**Goal of the exercise**
When you reach the line containing "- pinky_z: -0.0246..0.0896", begin copying, and keep copying each line exactly until the listing ends.

========================

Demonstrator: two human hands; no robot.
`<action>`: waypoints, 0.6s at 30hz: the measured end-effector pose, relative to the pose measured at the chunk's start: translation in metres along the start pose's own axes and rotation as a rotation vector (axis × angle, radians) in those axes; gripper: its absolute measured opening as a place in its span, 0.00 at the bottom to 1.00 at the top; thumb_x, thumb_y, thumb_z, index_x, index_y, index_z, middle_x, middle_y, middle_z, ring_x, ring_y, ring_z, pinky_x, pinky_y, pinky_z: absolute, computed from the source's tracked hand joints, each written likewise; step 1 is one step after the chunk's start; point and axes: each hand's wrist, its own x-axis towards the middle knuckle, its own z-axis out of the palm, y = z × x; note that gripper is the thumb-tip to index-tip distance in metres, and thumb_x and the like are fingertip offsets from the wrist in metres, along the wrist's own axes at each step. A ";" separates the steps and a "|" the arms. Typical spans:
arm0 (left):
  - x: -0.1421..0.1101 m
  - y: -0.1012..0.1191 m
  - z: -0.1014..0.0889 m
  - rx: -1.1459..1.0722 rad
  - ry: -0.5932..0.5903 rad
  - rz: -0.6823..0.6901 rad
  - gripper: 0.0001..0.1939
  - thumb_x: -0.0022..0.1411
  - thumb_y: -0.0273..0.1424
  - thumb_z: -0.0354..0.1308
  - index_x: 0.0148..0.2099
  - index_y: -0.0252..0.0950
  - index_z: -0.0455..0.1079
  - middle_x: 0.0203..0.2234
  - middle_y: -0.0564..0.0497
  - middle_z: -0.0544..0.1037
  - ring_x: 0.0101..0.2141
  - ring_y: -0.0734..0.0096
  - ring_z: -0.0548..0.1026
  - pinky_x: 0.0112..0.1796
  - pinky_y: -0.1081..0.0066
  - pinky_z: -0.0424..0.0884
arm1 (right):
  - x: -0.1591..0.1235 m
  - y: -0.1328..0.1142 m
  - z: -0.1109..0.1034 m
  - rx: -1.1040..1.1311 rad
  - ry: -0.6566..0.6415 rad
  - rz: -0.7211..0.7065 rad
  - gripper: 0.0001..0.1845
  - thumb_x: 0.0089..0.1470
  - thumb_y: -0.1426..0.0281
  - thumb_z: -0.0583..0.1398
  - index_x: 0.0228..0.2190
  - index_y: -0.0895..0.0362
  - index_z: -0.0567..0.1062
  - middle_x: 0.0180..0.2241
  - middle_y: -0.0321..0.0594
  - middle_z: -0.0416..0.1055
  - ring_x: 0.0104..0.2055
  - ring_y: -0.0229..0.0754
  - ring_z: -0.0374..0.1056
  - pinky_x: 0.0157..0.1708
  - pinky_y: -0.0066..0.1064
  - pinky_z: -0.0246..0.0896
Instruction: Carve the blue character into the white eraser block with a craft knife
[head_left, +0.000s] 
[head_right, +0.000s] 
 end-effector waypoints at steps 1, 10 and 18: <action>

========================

**Exercise answer**
  - pinky_z: -0.0246..0.0896
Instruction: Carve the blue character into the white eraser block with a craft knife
[head_left, +0.000s] 
[head_right, +0.000s] 
 end-effector waypoints at steps 1, 10 and 18: <action>

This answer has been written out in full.